Practices were short, 8-10 p.m., and games were played on weekends. The club was recently established, in 2013, and therefore had to share its facilities with other local teams and organizations. Listro couldn’t go to the gym or the field at any old time of the day, as she was accustomed to doing in Florida.
And when she was on the field, she found it hard to communicate with her teammates. She began taking Spanish classes, but it was taking time. She couldn’t learn a new language with the snap of her fingers.
“It did get a little bit lonely,” Listro admitted.
She terminated her contract with Tenerife before Christmas 2017, having made just five appearances. She’d negotiated a clause that in her contract that would allow her to leave during the Christmas break if she hadn’t settled in. Ultimately, she decided to trigger it.
“It was just really hard to live there away from the soccer,” Listro said.
Job in sales
Listro returned to Canada with no set plan of continuing her soccer career. She wanted to, but didn’t know how.
Putting soccer on the back burner, she took a job with Stryker, a medical technologies corporation, as a medical sales representative. She would visit orthopedic surgeons in hopes of selling them products to assist in surgery.
“I really enjoyed it and I think I’ll do it post-soccer again,” Listro said.
But she still longed for that pro career. She continued to train by herself, working out around her hectic work schedule.
“Trying to fit in my training before, during, after, was difficult,” Listro said. “But I think it just made me grow as a person, and then coming back to it makes me appreciate playing the sport so much more.”
She remained in her sales job for almost two years until, late in 2019, she got a break. Throughout her college career, Listro had played multiple times against the Orlando Pride, Florida’s NWSL team.
On a visit back to USF in 2019, her former college coaches connected her with Pride coach Marc Skinner. Listro attended a two-day tryout and was promptly invited to join the team for its preseason preparation.
“That’s where I wanted to be from the start,” she said.
Less than a year later, Listro made her NWSL debut for the Pride in the Fall Series. Within a year, she’d gone from working a regular day job and dreaming about a return to the pros to a starting job as a player in the most competitive women’s league in the world.

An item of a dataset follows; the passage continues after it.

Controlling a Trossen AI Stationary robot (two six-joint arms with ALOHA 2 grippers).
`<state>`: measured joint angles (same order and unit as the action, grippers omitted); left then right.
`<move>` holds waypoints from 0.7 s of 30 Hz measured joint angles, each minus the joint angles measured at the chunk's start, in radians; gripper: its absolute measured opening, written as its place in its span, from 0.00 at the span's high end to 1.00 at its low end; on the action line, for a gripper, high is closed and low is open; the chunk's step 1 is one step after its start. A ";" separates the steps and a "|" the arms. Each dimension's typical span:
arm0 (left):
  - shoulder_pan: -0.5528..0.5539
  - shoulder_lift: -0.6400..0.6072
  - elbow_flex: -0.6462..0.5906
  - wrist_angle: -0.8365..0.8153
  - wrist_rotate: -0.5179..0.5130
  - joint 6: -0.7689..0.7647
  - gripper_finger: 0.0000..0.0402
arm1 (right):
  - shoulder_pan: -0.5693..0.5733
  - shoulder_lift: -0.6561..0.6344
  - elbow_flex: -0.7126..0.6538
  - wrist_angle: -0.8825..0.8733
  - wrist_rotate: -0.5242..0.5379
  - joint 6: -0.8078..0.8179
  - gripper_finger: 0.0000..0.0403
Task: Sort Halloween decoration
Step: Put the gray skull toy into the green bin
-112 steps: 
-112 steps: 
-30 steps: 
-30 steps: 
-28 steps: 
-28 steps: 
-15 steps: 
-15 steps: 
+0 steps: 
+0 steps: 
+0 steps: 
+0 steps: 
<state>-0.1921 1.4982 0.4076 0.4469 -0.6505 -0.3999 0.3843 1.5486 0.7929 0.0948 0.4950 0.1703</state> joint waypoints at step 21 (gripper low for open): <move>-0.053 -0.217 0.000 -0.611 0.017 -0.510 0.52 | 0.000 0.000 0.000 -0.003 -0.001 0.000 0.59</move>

“It was just so nice to be doing what I feel I was put in this life to be doing,” she said.
Listro signed a one-year deal with the Pride ahead of the 2021 season but was traded in March to Kansas City’s new NWSL team.

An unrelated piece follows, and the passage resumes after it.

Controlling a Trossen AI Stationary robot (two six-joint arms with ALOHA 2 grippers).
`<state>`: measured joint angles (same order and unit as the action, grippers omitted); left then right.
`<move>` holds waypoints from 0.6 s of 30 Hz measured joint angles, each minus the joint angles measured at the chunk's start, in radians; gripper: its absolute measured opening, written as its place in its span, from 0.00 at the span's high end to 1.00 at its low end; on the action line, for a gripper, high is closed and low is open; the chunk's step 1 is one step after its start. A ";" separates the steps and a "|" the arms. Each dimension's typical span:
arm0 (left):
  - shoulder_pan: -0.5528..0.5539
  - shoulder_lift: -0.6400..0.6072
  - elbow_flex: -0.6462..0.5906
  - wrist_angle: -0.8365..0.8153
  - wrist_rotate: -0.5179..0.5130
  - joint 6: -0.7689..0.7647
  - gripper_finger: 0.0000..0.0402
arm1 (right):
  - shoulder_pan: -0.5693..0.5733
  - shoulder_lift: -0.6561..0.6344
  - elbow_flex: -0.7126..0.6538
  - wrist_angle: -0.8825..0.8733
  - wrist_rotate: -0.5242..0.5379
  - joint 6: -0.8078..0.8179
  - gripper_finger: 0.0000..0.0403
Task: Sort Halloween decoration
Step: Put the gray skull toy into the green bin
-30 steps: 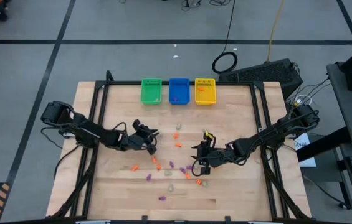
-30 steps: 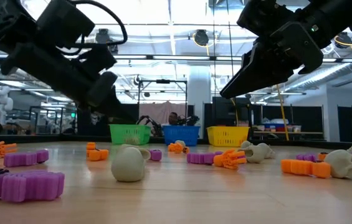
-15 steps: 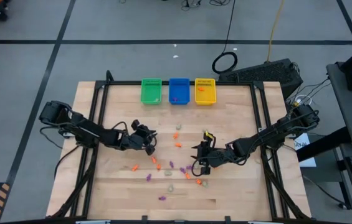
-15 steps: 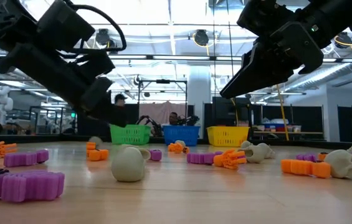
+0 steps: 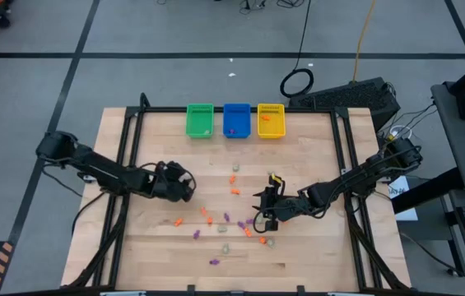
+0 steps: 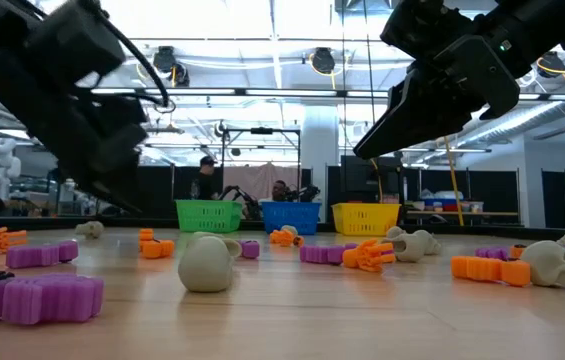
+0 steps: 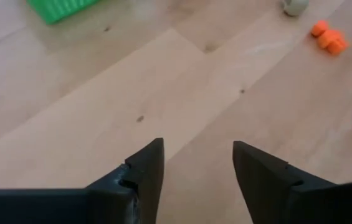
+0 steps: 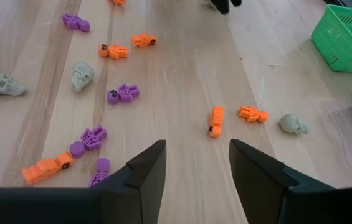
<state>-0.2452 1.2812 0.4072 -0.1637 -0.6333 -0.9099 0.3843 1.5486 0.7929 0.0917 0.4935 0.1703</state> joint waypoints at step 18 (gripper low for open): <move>-0.140 -0.130 0.010 -0.419 -0.023 -0.283 0.51 | 0.000 0.000 0.000 0.002 0.000 0.000 0.59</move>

She made her Kansas City debut three weeks later and played 57 minutes in KC’s regular-season opener against Louisville on Saturday.
“I think this was a really good stepping stone for me to be in the league,” Listro said. “Maybe it’s uncomfortable — I’ve never lived in Kansas or never even been to Kansas, (but) I think this was the right step for me for right now and I’m excited that they wanted me.”

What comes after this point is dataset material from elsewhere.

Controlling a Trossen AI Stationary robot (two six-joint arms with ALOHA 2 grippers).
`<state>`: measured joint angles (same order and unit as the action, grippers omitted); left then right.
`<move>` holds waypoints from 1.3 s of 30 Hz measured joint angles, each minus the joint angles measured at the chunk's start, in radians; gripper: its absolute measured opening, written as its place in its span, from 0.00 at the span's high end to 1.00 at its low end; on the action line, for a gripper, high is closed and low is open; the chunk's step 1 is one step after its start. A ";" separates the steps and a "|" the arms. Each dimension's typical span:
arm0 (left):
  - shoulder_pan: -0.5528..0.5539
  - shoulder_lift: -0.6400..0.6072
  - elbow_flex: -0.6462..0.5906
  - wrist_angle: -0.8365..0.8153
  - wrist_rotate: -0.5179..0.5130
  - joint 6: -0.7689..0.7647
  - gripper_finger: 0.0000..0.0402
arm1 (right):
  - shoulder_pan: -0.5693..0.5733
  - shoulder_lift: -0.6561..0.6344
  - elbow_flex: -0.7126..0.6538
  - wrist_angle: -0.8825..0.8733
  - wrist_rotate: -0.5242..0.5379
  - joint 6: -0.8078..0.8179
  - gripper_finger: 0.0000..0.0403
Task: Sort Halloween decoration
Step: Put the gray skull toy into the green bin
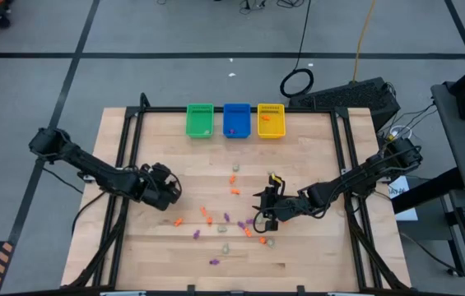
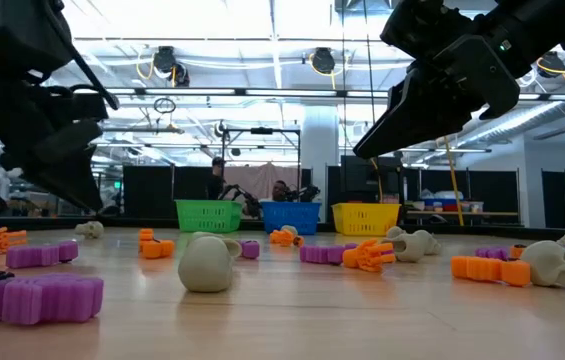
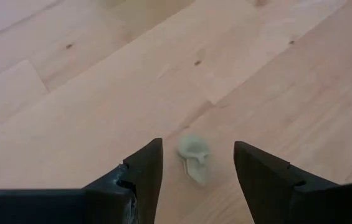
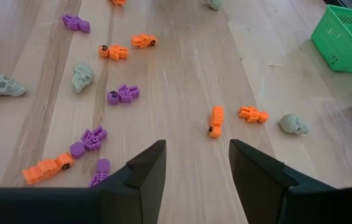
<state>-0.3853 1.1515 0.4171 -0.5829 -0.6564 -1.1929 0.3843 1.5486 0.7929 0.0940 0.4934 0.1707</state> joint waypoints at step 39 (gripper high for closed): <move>-0.001 0.257 0.001 0.105 -0.048 -0.110 0.72 | 0.000 0.000 0.000 0.000 0.000 0.000 0.59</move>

A month before her arrival in KC, Listro was called up to the Canadian Women’s National Team for the SheBelieves Cup. She played 61 minutes in her senior international debut, a 1-0 win over Argentina.
These days, her memory almost skips over her days as a medical sales rep. She goes straight from Spain to the Orlando Pride, and now KC, in her mind.
“It definitely sometimes feels surreal, but at the end of the day, if I were to look back at being 15 or 16 years old, I knew that this is where I wanted to be,” Listro said of the past couple of years. “... I’m just happy that it played out exactly the way that I hoped for when I was younger.”